TO DO. In the material below, the lines from the one containing "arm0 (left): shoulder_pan" through the one containing "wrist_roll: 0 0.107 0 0" are to be given again exactly, ends included, and no others.

DATA FOR THIS EXERCISE.
________________________

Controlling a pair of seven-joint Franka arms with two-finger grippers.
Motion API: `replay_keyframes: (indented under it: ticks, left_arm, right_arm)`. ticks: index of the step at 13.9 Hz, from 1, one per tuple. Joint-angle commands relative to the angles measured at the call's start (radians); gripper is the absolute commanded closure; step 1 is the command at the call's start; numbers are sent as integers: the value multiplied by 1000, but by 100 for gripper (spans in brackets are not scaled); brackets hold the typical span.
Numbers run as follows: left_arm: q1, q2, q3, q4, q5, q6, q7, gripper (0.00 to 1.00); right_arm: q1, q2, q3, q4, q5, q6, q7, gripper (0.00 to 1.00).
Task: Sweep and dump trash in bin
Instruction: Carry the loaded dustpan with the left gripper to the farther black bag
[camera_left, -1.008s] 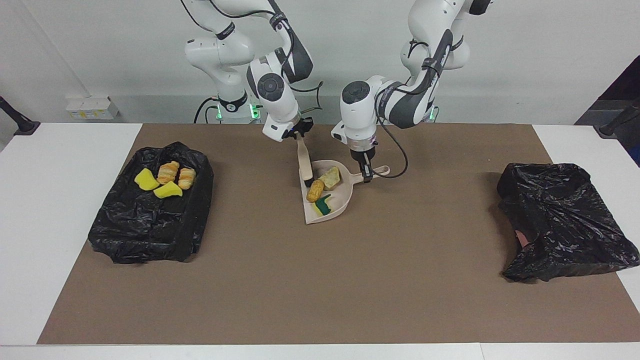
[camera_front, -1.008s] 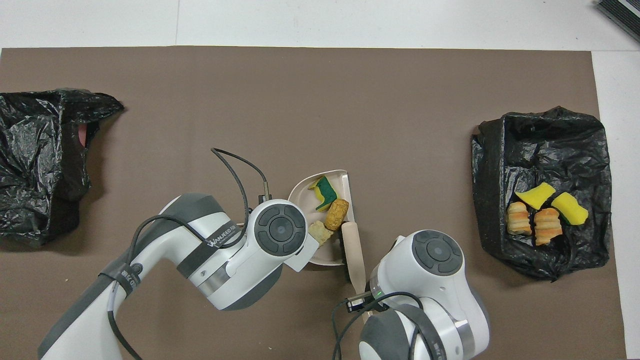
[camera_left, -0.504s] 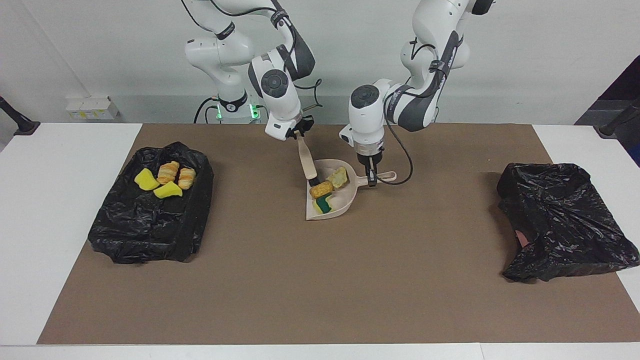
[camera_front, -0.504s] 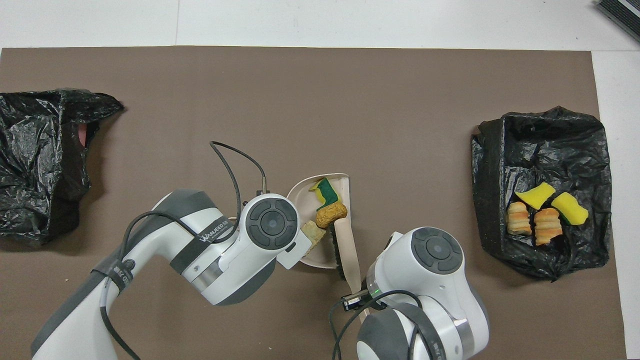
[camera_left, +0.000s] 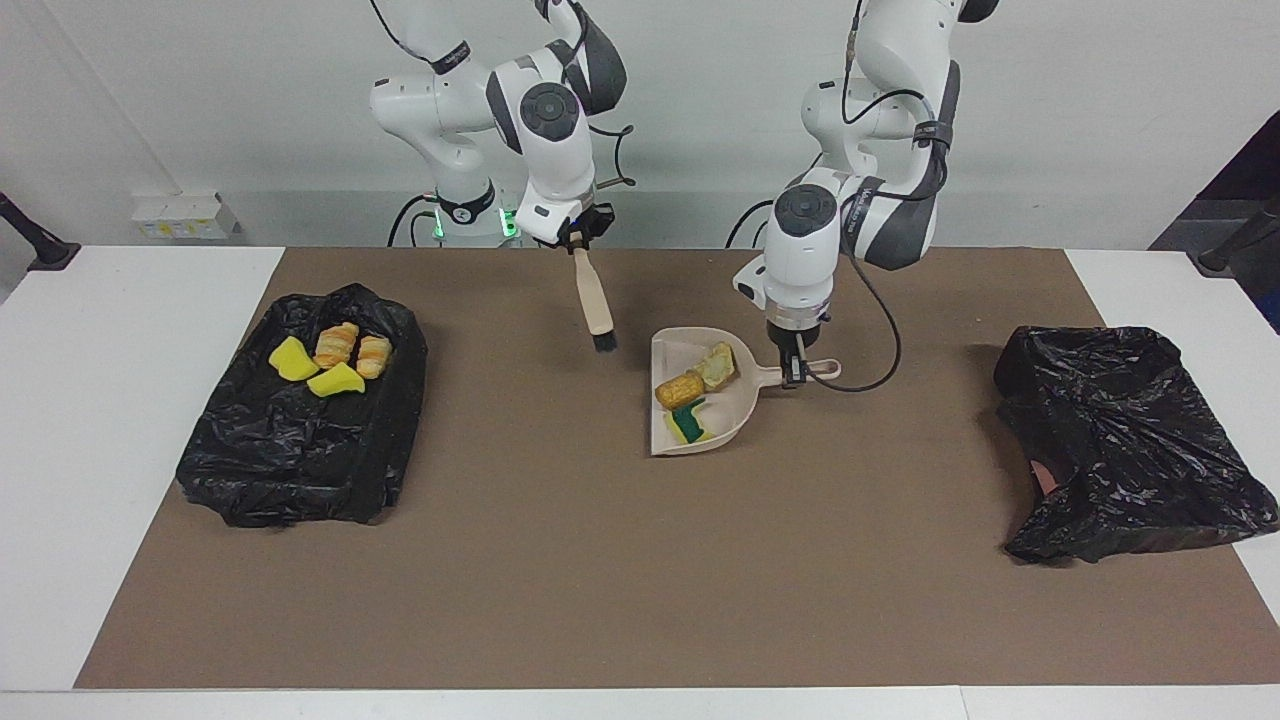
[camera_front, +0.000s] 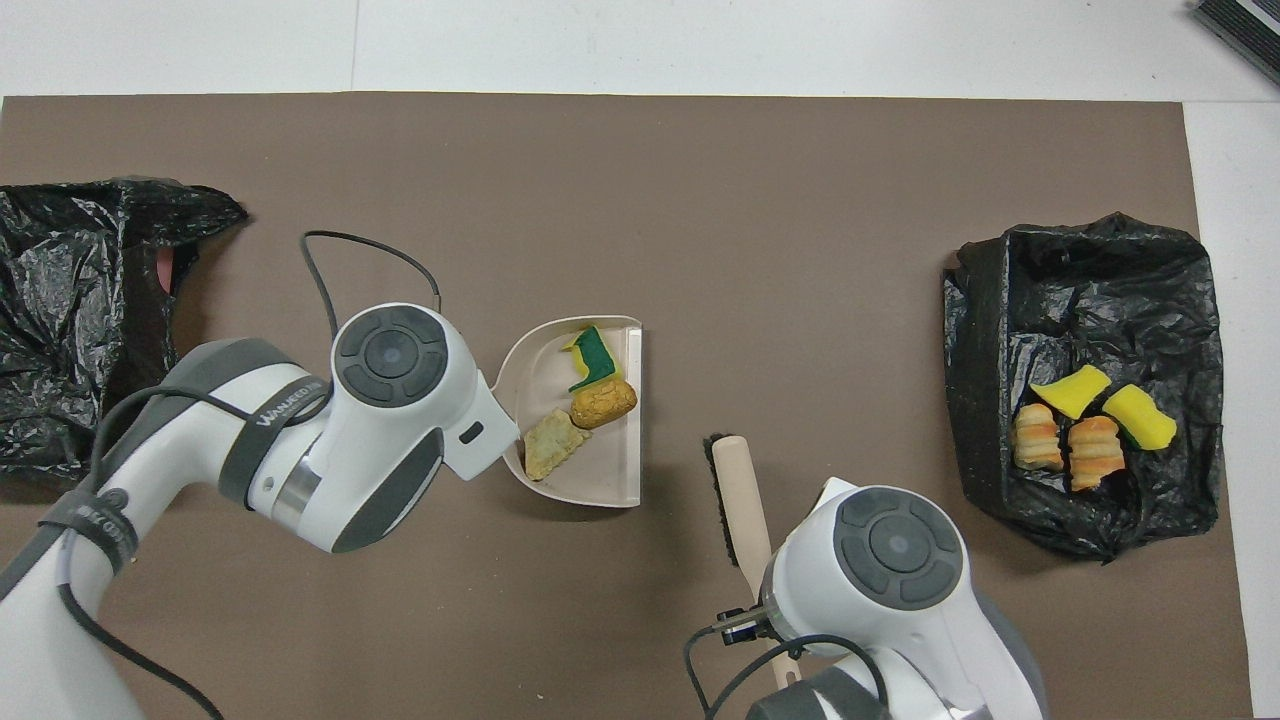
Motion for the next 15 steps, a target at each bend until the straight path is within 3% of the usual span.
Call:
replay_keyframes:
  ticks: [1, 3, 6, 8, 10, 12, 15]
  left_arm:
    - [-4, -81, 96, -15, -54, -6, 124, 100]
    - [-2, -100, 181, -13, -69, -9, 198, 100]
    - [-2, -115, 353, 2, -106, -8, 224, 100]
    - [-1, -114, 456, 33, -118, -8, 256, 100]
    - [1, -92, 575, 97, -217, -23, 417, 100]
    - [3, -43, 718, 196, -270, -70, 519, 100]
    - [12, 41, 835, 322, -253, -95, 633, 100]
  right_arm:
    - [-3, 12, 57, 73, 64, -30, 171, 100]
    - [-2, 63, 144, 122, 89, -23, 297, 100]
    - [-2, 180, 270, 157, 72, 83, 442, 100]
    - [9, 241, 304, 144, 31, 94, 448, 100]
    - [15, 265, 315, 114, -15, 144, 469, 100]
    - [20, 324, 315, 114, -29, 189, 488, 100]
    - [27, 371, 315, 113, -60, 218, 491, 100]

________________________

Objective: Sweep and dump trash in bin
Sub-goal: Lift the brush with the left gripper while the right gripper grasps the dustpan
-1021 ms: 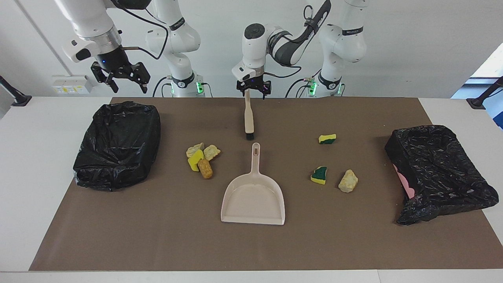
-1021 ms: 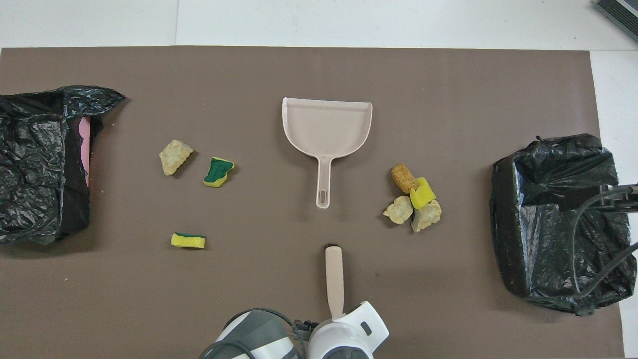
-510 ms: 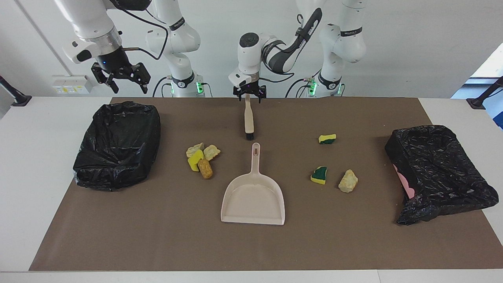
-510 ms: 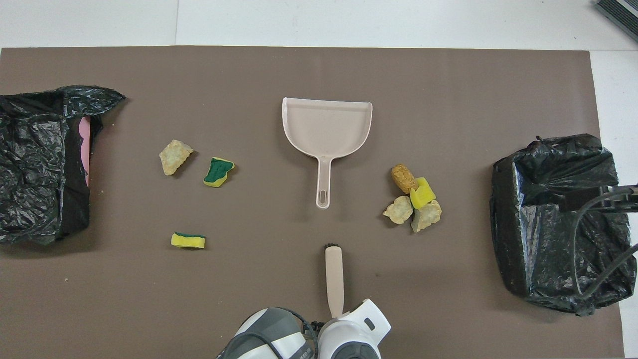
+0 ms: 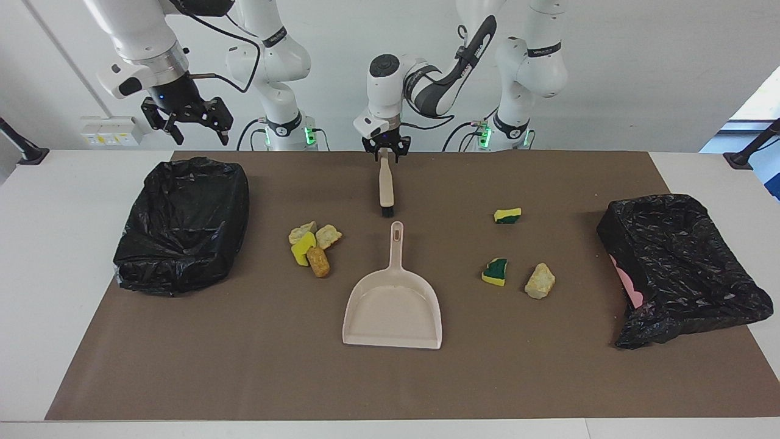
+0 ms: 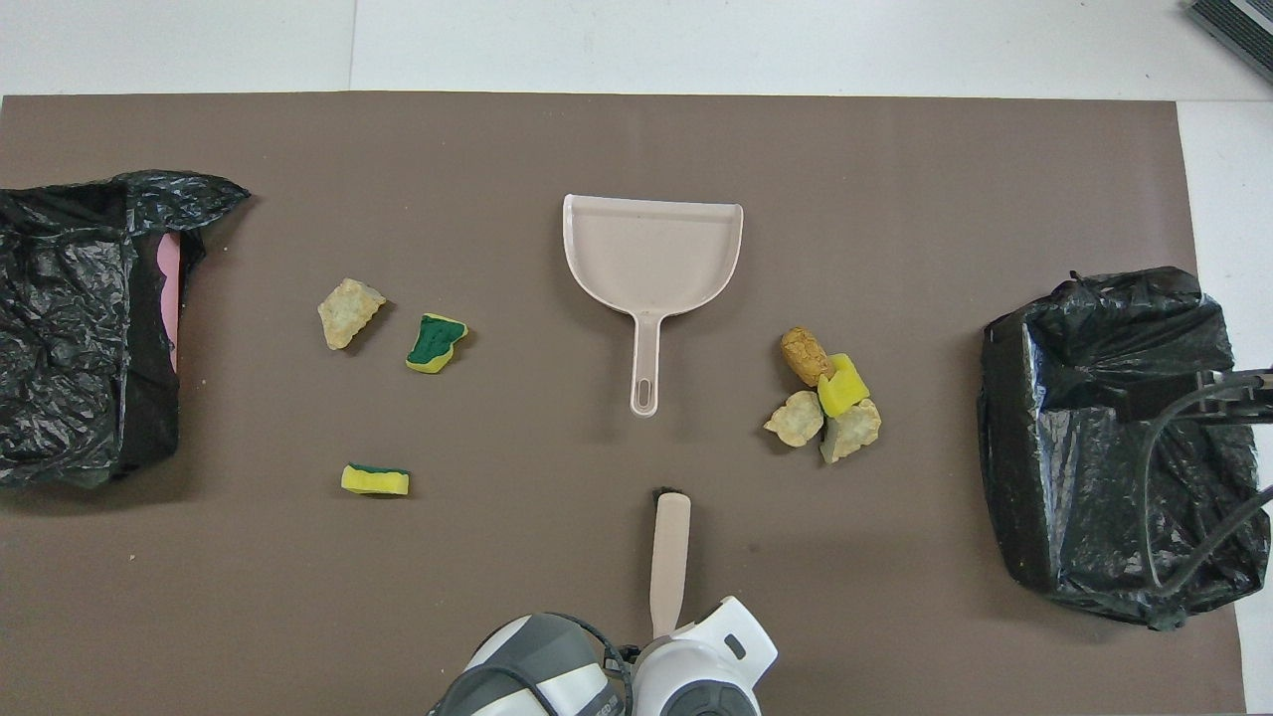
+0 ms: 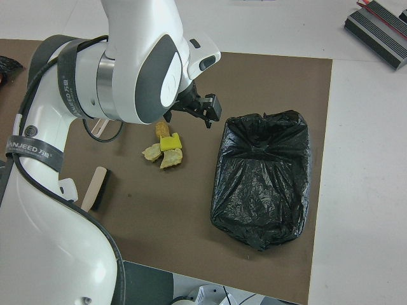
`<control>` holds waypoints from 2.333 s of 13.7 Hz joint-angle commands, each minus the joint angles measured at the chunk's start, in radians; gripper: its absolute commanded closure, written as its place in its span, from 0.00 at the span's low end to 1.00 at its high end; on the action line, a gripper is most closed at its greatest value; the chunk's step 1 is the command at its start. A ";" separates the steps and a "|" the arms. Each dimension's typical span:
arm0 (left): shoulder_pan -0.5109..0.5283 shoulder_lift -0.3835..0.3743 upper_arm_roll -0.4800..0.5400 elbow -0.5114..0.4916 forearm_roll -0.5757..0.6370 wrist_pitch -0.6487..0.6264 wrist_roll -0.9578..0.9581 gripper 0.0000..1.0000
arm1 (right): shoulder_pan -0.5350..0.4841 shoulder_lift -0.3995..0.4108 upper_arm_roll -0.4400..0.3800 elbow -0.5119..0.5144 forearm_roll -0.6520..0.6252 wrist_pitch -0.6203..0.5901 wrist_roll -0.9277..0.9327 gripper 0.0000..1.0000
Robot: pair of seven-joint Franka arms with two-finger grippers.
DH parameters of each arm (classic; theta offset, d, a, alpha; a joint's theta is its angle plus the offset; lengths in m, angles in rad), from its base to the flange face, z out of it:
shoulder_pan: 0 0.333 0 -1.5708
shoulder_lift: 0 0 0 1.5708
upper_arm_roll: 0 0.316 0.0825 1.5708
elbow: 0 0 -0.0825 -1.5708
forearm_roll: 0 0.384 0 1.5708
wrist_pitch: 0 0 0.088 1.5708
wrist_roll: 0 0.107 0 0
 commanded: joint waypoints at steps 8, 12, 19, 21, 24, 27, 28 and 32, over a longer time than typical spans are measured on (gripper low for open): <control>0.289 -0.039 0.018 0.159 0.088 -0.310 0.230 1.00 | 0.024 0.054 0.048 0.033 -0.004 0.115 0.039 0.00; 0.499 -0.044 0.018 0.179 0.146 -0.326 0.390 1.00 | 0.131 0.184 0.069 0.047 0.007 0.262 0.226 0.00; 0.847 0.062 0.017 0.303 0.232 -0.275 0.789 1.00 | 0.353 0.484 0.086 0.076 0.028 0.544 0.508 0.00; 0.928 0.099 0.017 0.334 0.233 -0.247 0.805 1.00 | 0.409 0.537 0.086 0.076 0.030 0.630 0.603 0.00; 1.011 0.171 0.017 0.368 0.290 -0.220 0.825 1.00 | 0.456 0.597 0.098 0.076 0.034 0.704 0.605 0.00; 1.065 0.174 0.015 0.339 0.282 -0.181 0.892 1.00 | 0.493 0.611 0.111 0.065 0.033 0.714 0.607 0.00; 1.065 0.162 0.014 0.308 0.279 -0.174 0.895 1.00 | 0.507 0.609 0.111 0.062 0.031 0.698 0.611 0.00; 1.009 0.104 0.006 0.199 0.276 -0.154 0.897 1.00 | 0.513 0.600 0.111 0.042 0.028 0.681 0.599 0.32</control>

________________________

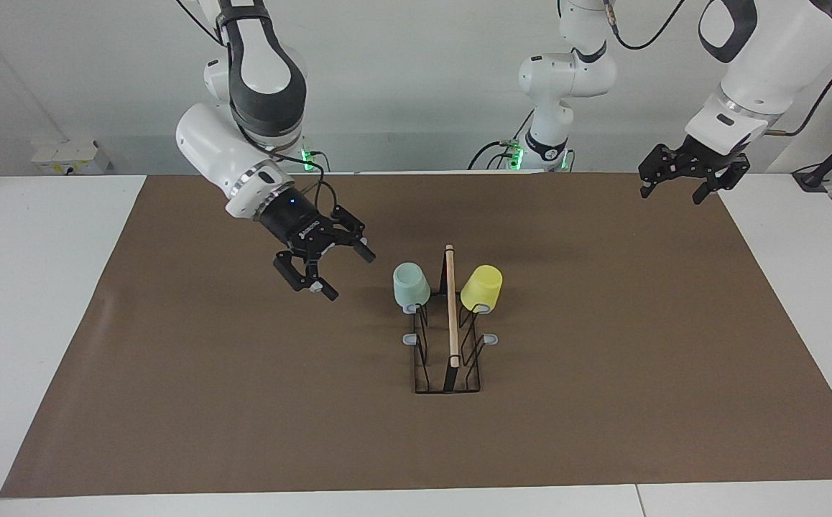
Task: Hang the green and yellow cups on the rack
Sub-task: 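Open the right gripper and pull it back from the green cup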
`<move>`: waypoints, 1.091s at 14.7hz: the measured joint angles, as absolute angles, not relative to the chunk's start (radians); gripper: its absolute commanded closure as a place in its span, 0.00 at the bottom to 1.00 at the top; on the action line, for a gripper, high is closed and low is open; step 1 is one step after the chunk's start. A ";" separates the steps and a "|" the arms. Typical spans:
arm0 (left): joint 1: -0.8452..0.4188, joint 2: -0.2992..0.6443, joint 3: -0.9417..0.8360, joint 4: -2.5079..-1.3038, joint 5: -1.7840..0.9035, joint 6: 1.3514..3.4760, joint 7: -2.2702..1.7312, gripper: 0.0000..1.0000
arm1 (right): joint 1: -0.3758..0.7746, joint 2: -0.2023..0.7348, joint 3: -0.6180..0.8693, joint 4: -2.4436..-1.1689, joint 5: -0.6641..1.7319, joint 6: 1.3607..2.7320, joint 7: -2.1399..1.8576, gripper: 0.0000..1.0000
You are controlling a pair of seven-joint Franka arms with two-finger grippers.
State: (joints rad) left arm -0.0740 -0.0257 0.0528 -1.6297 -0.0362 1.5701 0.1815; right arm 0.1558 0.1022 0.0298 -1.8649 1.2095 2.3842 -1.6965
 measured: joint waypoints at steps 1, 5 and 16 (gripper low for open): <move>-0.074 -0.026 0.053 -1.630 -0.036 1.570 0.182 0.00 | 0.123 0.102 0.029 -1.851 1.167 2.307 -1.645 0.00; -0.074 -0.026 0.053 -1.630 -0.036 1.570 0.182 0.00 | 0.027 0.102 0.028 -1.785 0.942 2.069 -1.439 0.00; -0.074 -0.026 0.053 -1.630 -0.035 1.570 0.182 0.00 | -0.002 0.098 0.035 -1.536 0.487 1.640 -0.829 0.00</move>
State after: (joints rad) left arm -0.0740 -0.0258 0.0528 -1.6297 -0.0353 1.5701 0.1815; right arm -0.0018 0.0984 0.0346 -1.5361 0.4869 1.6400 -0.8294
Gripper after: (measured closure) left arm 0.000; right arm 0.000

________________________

FINISHED EXERCISE.
arm0 (left): shoulder_pan -0.5109..0.5283 shoulder_lift -0.3835..0.3743 upper_arm_roll -0.4800..0.5400 elbow -0.5114..0.4916 forearm_roll -0.5757..0.6370 wrist_pitch -0.6487..0.6264 wrist_roll -0.9578..0.9581 gripper 0.0000..1.0000
arm1 (right): shoulder_pan -0.5350..0.4841 shoulder_lift -0.3995..0.4108 upper_arm_roll -0.4400..0.3800 elbow -0.5119..0.5144 forearm_roll -0.6520..0.6252 wrist_pitch -0.6203..0.5901 wrist_roll -0.9277..0.9327 gripper 0.0000..1.0000
Robot: pair of seven-joint Franka arms with two-finger grippers.
DH parameters of each arm (classic; theta offset, d, a, alpha; a joint's theta is its angle plus the offset; lengths in m, angles in rad), from its base to the flange face, z out of it:
shoulder_pan: 0 0.333 0 -1.5708
shoulder_lift: 0 0 0 1.5708
upper_arm_roll: 0 0.316 0.0825 1.5708
elbow: 0 0 -0.0825 -1.5708
forearm_roll: 0 0.384 0 1.5708
wrist_pitch: 0 0 0.088 1.5708
wrist_roll: 0 0.107 0 0

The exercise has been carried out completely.